__Task details__. Copy every line of the listing that holds the string "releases".

__Data listing__.
=== Begin Enclosure ===

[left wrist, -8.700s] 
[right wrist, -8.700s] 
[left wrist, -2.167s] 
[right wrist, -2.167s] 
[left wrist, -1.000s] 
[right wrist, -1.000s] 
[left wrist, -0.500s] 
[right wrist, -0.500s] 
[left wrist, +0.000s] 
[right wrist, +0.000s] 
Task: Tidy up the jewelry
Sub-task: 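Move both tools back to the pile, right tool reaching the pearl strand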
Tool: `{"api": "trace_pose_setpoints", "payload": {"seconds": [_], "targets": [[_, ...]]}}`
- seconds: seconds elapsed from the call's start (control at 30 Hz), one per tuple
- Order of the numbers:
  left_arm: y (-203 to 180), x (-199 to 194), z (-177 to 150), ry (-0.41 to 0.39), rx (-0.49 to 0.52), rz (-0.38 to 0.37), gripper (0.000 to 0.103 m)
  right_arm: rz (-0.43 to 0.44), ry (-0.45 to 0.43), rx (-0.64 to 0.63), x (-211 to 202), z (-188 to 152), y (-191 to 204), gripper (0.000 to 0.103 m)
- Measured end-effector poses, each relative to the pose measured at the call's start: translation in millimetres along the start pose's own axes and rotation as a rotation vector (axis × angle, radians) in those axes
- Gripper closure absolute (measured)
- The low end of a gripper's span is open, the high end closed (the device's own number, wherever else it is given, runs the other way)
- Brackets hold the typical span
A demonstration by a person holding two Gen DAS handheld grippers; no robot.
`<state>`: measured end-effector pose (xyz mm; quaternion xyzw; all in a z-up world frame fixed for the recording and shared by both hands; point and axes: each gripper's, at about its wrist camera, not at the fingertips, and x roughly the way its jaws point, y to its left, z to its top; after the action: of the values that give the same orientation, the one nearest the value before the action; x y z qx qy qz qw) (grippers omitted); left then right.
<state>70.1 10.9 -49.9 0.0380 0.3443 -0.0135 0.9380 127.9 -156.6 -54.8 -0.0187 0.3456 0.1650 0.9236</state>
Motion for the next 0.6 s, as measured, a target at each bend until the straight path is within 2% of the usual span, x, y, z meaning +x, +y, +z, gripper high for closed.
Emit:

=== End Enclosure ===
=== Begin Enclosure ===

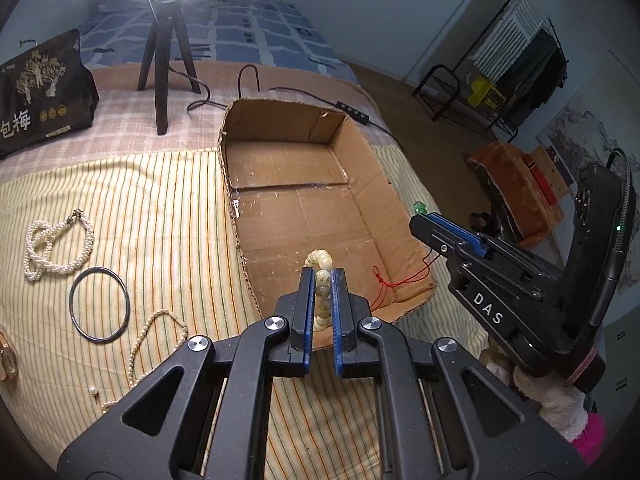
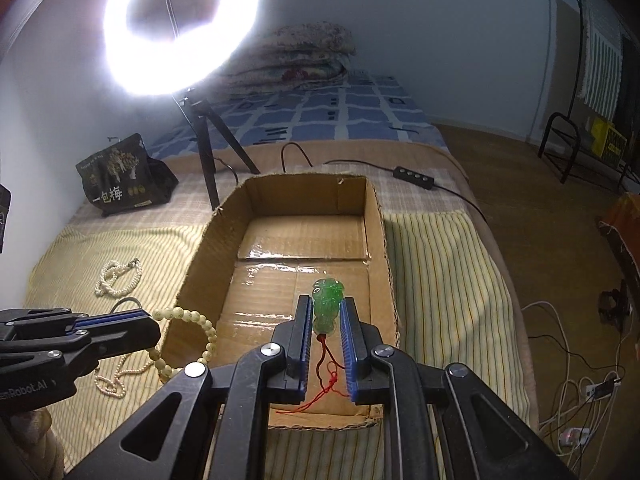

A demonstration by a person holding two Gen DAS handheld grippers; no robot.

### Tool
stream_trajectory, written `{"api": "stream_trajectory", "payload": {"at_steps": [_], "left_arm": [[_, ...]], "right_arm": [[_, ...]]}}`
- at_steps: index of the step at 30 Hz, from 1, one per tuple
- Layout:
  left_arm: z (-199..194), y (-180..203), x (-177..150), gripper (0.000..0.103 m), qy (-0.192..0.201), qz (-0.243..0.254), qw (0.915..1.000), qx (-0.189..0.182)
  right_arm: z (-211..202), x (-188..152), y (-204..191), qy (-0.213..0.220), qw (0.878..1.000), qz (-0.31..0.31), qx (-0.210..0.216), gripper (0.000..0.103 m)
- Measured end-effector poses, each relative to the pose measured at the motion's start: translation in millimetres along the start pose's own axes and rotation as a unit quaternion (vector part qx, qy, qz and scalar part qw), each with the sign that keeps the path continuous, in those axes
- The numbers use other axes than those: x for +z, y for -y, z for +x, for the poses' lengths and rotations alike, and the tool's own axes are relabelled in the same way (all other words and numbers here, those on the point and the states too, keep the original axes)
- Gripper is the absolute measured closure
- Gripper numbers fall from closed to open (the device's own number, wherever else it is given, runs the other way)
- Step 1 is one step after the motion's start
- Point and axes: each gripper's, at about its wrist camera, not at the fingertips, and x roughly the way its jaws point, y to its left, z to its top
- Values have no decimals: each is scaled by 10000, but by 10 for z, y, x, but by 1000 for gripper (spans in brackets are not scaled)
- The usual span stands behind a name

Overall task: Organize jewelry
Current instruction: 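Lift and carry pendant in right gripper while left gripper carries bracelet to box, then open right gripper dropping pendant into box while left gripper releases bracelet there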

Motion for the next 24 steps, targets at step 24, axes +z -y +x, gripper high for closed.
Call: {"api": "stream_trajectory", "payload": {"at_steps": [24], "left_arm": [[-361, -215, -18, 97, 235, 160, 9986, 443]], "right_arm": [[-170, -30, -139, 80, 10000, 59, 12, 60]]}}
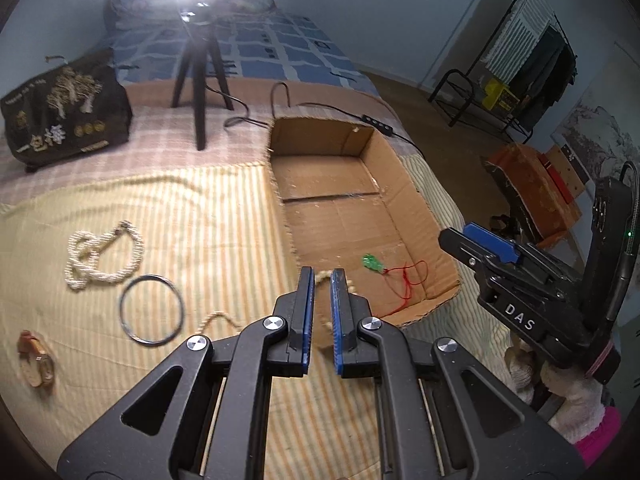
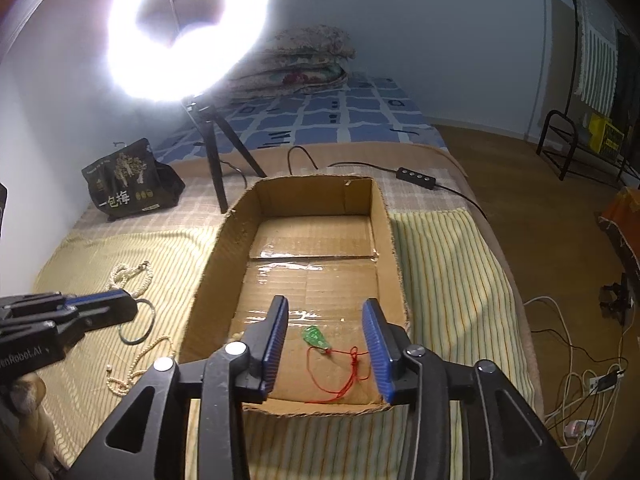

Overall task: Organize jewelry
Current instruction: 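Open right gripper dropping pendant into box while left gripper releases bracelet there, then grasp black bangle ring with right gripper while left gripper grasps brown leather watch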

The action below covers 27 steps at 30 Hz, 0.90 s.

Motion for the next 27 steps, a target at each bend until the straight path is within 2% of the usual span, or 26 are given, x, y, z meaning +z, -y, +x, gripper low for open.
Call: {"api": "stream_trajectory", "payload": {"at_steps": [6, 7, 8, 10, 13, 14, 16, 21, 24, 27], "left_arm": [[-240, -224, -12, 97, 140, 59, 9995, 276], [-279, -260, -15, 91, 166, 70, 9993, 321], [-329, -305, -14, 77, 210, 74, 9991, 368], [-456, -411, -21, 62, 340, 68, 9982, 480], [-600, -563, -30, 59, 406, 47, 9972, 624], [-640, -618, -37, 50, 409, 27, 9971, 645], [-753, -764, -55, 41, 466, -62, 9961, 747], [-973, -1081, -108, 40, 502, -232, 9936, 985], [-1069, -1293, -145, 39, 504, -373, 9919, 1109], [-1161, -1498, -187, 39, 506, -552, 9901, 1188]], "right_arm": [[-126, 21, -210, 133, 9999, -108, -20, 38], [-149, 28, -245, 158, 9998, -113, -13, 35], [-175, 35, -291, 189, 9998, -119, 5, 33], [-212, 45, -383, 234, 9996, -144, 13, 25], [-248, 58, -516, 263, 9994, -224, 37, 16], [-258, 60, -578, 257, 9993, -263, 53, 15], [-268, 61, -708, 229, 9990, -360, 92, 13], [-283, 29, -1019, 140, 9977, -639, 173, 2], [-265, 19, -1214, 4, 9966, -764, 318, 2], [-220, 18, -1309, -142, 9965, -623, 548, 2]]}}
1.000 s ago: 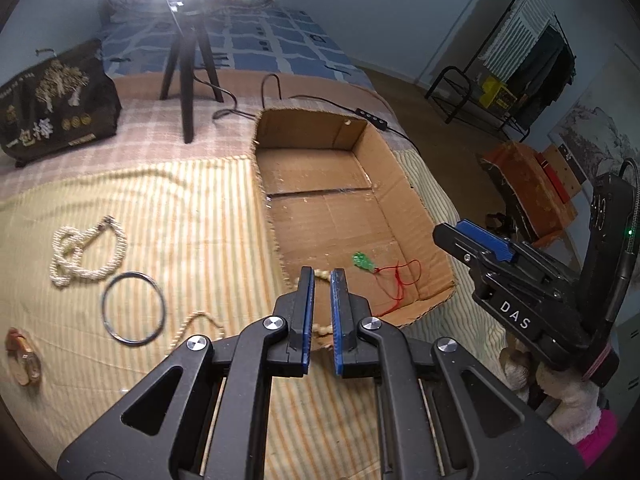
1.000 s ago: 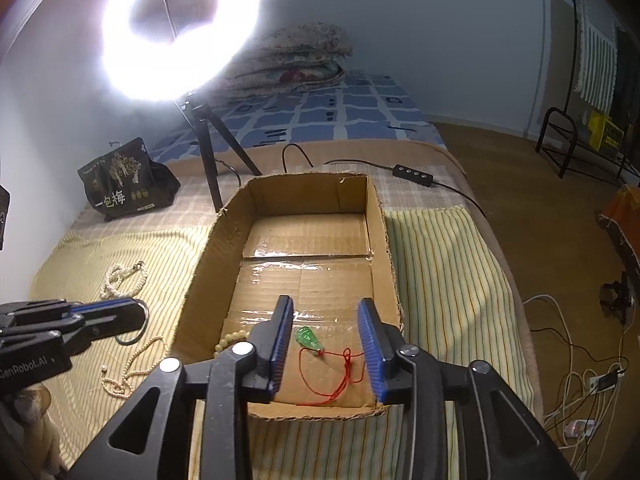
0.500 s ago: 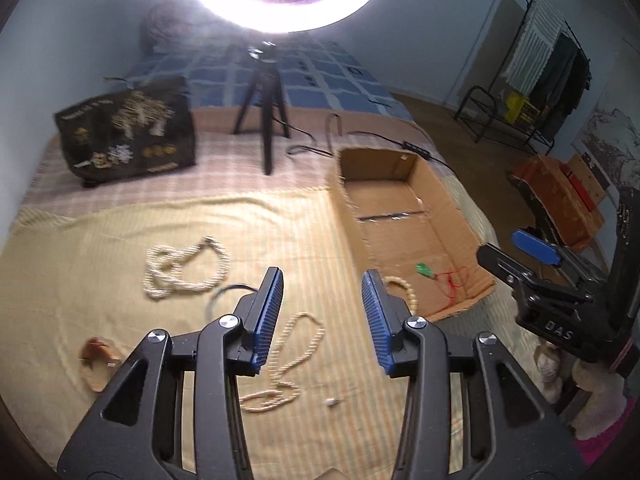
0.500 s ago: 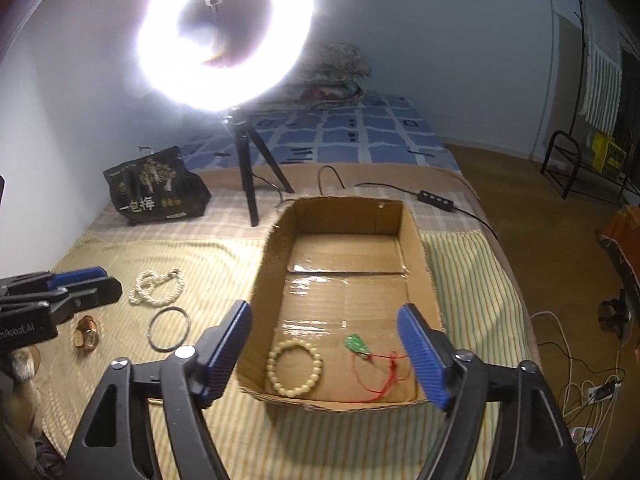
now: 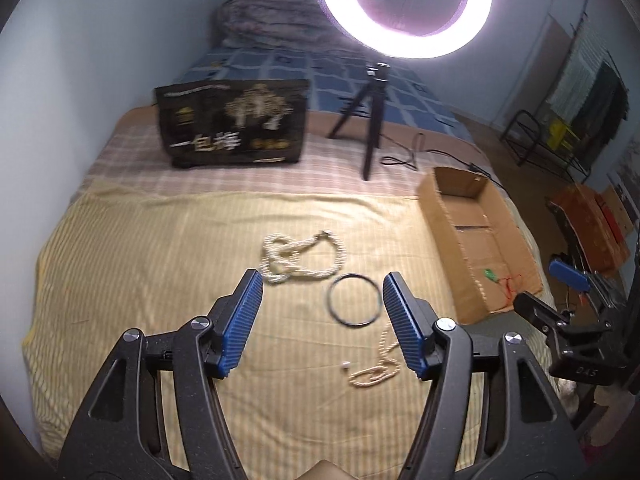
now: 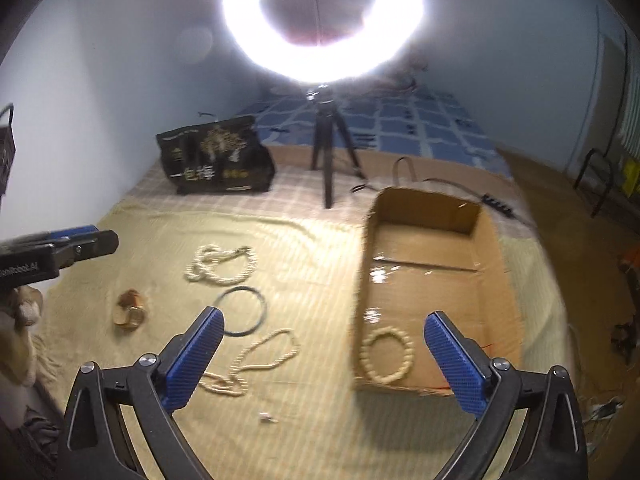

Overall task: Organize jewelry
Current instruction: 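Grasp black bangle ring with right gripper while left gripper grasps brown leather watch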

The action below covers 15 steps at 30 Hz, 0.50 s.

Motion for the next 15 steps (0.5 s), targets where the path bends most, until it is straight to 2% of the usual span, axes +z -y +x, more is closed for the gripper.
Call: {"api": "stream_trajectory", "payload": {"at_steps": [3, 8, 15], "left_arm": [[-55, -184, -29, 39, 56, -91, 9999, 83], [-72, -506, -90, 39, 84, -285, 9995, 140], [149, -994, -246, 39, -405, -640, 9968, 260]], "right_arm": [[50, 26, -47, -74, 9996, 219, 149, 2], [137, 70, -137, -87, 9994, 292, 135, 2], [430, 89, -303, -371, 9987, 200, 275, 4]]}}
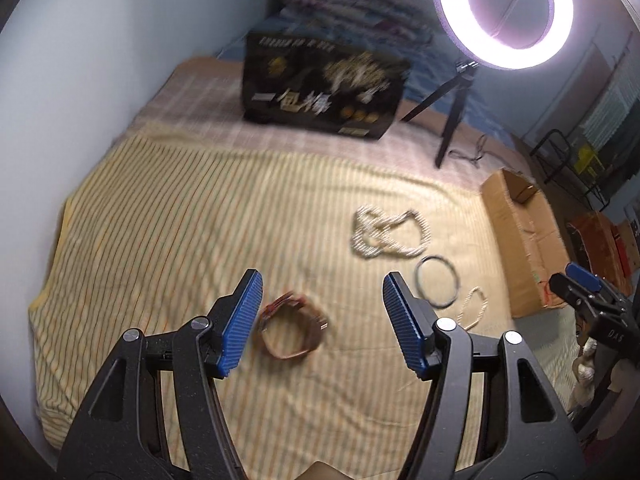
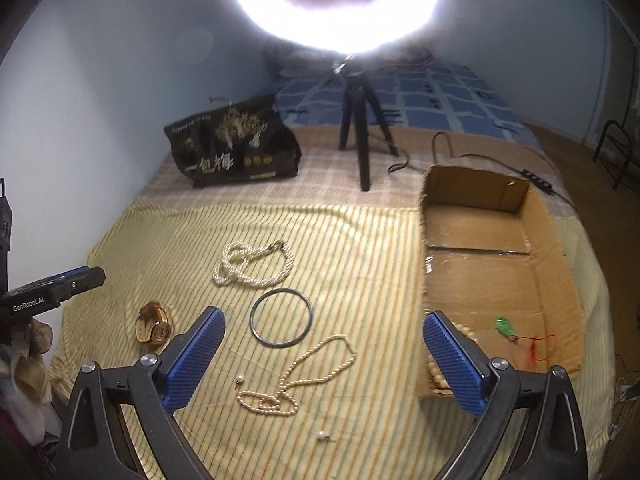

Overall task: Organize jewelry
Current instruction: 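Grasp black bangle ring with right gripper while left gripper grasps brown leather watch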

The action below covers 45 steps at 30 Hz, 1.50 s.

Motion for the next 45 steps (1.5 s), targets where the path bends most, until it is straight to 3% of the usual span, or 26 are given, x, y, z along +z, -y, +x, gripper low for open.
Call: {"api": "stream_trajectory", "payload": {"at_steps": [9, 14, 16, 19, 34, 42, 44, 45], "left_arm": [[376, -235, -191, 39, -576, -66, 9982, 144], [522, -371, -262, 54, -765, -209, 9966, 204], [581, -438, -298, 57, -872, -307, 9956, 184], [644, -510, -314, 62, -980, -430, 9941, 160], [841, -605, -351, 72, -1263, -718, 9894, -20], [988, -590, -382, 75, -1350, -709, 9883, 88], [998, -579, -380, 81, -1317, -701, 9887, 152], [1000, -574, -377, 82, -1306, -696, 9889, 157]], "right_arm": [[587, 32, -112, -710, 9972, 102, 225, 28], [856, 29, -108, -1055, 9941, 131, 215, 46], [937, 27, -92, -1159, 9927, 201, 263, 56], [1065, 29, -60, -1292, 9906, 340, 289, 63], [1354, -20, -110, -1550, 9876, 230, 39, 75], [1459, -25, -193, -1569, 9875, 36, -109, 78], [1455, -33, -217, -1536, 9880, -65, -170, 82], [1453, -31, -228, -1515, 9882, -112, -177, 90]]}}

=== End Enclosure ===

__Response__.
Current instruction: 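Lift and carry pendant in right gripper while left gripper carries bracelet to box, then open right gripper dropping pendant into box while left gripper releases bracelet there
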Current instruction: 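Open right gripper dropping pendant into box while left gripper releases bracelet there, then grasp black bangle ring with right gripper while left gripper grasps brown leather watch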

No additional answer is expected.